====== Provided entries ======

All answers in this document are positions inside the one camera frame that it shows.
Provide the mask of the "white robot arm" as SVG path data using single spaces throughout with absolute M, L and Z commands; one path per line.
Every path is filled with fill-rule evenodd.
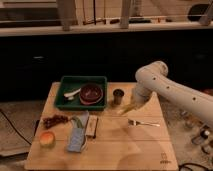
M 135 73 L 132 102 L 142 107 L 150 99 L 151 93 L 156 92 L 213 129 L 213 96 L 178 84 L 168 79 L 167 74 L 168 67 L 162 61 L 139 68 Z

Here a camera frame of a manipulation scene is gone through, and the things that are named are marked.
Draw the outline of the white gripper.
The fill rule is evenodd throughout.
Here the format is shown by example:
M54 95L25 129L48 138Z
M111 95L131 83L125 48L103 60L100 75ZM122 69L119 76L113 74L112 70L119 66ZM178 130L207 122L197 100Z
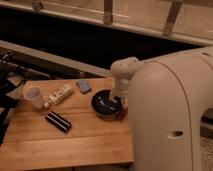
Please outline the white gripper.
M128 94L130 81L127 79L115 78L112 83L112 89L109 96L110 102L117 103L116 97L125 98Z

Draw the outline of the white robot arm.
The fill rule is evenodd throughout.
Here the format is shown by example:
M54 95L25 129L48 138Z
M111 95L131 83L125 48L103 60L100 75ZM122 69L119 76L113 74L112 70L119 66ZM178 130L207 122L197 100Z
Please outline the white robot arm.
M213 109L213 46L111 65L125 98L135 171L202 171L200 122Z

======
====== Provided entries ======

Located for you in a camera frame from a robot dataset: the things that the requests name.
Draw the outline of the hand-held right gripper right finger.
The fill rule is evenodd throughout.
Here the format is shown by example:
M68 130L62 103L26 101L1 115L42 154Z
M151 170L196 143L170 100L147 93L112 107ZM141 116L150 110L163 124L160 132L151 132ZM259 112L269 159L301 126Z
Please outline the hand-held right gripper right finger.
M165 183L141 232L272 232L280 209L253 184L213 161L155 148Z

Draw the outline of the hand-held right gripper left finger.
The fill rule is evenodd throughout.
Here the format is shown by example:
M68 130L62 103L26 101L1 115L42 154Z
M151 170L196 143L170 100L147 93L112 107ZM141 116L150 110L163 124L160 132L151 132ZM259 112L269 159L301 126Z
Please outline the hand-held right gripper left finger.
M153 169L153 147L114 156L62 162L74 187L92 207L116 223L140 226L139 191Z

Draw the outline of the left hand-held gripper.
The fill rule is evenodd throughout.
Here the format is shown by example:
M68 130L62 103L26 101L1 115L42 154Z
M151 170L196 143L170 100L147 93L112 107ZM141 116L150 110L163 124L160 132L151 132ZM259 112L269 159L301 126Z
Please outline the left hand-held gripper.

======
====== Provided entries ======

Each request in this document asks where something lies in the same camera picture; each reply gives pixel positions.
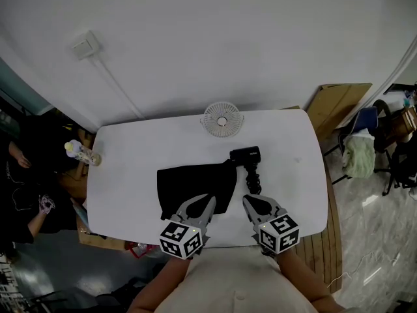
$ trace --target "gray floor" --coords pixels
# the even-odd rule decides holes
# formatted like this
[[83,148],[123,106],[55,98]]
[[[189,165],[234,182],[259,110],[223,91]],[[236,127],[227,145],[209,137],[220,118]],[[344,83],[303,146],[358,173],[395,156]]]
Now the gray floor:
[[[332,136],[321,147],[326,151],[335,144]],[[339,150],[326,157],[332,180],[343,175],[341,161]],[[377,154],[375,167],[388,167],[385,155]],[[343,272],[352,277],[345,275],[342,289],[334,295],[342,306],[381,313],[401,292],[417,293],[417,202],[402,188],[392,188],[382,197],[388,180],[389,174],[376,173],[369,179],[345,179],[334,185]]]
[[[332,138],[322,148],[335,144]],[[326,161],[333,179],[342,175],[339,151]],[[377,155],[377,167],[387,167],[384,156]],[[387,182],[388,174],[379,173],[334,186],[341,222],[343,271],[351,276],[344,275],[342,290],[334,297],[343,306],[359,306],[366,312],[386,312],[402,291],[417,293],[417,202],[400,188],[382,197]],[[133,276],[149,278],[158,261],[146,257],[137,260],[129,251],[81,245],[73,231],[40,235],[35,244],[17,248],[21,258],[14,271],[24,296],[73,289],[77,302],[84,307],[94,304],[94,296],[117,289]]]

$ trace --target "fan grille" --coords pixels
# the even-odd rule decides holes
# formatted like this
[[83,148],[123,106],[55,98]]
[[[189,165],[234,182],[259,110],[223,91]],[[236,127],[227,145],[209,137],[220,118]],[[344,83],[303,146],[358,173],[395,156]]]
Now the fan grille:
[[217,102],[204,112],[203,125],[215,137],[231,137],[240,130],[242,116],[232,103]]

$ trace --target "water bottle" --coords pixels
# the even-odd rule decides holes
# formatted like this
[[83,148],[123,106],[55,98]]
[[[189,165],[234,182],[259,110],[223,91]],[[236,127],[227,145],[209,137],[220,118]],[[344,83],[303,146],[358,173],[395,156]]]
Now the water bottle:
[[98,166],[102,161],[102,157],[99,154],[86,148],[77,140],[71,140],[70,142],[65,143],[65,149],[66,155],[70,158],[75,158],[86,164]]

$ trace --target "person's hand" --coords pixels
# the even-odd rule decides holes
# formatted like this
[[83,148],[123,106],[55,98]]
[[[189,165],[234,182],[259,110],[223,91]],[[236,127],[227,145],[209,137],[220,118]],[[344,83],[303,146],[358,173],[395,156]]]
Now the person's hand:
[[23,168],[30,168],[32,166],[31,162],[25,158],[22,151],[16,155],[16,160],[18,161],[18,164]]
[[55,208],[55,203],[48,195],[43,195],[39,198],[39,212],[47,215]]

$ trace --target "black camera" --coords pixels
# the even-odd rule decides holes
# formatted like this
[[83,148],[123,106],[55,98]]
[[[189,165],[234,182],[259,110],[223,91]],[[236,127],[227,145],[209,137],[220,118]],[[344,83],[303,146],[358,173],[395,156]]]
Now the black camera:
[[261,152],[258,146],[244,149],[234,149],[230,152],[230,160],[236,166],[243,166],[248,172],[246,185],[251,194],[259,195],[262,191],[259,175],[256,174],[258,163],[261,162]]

======

[What needs to be done] If a line in the listing contains the string "that", copy it.

[Answer]
All answers in this document are positions inside the one camera frame that it shows.
Here a camera frame of a manipulation scene is gone through, and the things that are named are marked.
Located for you in a camera frame from a robot dataset: the things that the requests name.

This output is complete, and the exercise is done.